■ **TASK DETAILS**
Your answer must consist solely of the lines from the start of the entries below through the line with "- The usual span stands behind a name", unchanged.

Saved data entries:
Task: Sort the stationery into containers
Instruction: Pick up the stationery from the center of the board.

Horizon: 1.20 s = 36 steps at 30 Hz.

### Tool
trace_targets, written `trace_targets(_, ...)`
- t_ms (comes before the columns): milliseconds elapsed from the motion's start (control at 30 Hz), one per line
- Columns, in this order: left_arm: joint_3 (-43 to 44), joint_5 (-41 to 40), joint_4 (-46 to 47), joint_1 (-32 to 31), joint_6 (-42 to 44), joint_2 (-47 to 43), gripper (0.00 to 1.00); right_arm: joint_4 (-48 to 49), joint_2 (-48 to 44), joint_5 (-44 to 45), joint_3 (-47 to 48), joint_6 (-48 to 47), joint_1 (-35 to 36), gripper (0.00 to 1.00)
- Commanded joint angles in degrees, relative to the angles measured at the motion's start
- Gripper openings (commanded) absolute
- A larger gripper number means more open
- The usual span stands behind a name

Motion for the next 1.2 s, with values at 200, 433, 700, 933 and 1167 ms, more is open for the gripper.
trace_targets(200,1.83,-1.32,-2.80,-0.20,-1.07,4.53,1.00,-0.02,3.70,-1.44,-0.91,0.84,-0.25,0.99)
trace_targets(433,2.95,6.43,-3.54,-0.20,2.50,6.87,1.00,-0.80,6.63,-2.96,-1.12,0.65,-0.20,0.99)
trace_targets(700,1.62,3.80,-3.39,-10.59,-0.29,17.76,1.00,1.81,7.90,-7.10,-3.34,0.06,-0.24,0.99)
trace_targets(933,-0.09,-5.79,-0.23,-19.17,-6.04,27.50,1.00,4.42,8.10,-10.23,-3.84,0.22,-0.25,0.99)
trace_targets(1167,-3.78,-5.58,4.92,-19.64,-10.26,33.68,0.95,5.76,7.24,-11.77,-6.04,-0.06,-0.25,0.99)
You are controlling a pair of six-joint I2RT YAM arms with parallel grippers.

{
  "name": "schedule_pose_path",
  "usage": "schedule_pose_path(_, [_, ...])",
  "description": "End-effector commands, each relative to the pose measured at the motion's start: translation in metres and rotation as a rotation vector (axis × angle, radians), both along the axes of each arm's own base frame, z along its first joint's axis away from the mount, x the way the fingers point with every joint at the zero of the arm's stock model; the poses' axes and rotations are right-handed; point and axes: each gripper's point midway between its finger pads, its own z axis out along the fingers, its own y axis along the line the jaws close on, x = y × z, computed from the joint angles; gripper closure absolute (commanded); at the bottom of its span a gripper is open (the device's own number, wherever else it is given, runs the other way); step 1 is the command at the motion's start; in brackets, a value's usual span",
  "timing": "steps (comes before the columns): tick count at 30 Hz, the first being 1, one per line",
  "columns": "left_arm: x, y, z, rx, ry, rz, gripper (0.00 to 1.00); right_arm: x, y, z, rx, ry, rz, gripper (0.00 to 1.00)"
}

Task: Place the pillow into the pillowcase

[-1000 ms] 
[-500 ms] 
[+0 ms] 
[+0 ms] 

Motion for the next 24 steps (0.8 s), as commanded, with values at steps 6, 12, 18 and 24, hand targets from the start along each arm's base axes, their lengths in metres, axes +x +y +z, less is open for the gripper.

■ **ANSWER FOR THIS EXERCISE**
Task: Sort the stationery into containers
Instruction: Pick up the stationery from the center of the board.

Horizon: 1.20 s = 36 steps at 30 Hz.

### Tool
trace_targets, written `trace_targets(_, ...)`
- t_ms (comes before the columns): milliseconds elapsed from the motion's start (control at 30 Hz), one per line
- Columns, in this order: left_arm: joint_3 (-43 to 44), joint_5 (-41 to 40), joint_4 (-46 to 47), joint_1 (-32 to 31), joint_6 (-42 to 44), joint_2 (-47 to 43), gripper (0.00 to 1.00); right_arm: joint_4 (-48 to 49), joint_2 (-48 to 44), joint_5 (-44 to 45), joint_3 (-47 to 48), joint_6 (-48 to 47), joint_1 (-35 to 36), gripper (0.00 to 1.00)
- Commanded joint angles in degrees, relative to the angles measured at the motion's start
- Gripper openings (commanded) absolute
- A larger gripper number means more open
- The usual span stands behind a name

No further work remains on this exercise.